According to the last European exchange-traded product weekly report of the year from Deutsche Bank, equities have received the lion’s share of net new cash inflows from investors in 2010.
Inflows to equity ETPs so far in 2010 have totalled €21 billion, while fixed income ETPs have received €6 billion in new cash and commodity ETPs €7 billion.
Equities are also finishing the year with respectable gains – the Stoxx Europe 600 index is up 11.3% in the year to date, while the S&P 500 index had gained 12.7% in price terms by the close of business on December 23.

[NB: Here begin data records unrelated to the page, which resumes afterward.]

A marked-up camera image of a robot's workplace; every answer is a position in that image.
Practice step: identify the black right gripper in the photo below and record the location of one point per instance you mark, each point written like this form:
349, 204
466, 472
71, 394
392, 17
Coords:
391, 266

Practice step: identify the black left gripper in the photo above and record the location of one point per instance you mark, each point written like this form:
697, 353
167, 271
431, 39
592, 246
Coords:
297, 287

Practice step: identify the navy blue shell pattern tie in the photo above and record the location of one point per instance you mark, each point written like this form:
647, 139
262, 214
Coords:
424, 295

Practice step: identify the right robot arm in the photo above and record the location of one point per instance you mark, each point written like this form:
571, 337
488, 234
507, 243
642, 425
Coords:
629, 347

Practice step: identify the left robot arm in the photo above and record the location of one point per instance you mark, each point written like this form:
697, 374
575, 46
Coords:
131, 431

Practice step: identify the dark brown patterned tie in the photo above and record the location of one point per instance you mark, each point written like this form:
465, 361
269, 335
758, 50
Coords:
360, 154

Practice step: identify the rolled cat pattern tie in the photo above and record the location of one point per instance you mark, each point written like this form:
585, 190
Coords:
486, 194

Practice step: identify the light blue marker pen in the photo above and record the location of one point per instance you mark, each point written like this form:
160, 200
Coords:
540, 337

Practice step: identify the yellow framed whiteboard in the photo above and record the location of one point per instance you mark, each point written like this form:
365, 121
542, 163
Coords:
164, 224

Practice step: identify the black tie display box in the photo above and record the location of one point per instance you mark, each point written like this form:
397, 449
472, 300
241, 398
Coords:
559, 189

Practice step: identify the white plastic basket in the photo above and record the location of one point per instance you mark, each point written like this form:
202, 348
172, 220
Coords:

After some mid-year nerves, the major averages have staged a strong rally into year-end, boosting confidence. My online copy of the Financial Times this morning tells me that we’ve experienced the strongest December stock gains in a decade, while “hopes for a US recovery are encouraging investors to pull billions of dollars out of bonds.”
“We are now at the cusp of a change in expectations among investors, with asset allocators believing equities will return far more next year than credit or fixed income,” the FT quotes Mislav Matejka, equity strategist at JPMorgan, as saying.
However, when this year’s cash flows to the respective asset classes are measured against the sizes of the sectors concerned, it’s investor buying of commodities that stands out. Equities’ €21 billion of ETP inflows are around 19% of the assets invested in that sector of the market, not that different from the flows allocated to fixed income when measured in percentage terms (fixed income’s €6 billion of new cash represents 17% of the overall assets invested).
Commodity ETPs’ €7 billion of inflows, meanwhile, measure up as 33% of the assets invested in that sector. Digging a level deeper, it’s again precious metal trackers that are the highlight: they’ve received almost €6 billion of that €7 billion total.
Looking down a table of the year-to-date performance of raw materials, it’s clear that commodity investors have benefited from another bumper year, certainly a better one than that experienced by holders of equity index trackers.
Focussing on spot price changes only, here are several bits of evidence of commodity price inflation in 2010 that catch the eye: palladium is up 187%, silver 71%, cotton 100%, Arabica coffee 65%, corn 51%, copper 34%, Brent crude oil 34%. And, last but not least, gold has gained 27% this year, its ninth consecutive annual increase.
So while 2010 has been good for equities, following through from 2009’s dramatic post-March rally, it’s been commodities’ year.